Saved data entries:
________

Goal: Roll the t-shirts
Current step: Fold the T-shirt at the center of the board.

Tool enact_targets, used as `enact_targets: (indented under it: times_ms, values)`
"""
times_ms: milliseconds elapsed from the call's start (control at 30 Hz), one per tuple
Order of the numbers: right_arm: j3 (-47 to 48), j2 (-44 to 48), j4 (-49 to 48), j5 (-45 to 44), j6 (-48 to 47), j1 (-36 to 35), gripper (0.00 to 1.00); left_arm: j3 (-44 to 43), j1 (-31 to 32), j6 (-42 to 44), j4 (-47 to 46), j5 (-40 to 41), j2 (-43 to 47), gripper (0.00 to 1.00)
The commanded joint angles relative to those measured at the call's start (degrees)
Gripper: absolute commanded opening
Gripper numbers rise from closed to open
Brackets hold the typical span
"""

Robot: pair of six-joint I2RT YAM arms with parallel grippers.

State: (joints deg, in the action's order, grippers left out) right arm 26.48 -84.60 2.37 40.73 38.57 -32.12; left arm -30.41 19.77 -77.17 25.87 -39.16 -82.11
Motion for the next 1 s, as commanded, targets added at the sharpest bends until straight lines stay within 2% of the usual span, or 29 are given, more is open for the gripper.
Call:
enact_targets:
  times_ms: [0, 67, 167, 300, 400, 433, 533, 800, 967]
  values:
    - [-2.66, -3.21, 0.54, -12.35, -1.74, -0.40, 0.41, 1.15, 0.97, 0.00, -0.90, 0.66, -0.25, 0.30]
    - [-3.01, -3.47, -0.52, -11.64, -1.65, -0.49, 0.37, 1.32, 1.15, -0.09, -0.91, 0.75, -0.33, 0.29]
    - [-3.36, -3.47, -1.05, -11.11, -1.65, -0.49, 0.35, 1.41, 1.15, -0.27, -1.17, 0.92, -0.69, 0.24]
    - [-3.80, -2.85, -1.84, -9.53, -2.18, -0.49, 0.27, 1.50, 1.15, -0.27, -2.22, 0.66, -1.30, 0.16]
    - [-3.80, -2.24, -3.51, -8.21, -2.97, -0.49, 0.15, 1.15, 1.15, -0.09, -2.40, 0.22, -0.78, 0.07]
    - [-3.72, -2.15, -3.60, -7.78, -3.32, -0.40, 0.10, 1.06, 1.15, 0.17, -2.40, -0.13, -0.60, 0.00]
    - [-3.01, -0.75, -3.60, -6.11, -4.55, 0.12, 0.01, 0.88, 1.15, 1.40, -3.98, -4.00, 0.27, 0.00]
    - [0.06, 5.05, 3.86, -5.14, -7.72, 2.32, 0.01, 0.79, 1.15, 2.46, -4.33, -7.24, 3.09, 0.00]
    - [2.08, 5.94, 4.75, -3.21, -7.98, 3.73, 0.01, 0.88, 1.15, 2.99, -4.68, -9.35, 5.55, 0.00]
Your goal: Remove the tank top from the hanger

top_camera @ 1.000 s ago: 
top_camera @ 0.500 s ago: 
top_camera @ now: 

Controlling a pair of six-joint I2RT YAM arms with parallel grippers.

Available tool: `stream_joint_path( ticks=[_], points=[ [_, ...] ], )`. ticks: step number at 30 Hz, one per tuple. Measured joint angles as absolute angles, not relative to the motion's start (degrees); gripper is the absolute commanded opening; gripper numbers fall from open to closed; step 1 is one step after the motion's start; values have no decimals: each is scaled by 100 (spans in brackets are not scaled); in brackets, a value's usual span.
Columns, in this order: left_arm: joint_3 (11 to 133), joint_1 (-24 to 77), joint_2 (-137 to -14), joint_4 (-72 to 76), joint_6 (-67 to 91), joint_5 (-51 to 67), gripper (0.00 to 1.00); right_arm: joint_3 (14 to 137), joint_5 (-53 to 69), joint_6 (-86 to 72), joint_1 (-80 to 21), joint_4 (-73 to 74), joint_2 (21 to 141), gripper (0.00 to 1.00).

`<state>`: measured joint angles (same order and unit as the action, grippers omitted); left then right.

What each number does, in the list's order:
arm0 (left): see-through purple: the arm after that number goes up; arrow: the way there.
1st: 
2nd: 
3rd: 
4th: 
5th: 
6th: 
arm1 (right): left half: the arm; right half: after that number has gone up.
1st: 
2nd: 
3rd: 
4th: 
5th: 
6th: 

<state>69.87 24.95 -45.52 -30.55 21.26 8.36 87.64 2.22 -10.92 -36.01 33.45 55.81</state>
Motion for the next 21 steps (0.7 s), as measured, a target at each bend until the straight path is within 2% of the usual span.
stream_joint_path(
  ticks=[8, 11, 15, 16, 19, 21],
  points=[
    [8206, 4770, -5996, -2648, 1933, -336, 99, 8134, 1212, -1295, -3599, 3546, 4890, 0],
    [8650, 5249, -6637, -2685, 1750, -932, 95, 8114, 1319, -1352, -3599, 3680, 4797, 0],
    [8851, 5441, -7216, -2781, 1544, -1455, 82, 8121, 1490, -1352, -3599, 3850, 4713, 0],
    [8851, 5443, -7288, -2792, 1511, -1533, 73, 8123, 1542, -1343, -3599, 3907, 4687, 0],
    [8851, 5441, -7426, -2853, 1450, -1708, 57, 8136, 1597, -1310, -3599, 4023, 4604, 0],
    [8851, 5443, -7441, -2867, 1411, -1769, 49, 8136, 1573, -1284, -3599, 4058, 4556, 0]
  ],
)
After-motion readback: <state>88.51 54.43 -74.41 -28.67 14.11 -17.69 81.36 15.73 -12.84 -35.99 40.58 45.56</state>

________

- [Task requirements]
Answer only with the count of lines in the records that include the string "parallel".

- [Answer for the task]
2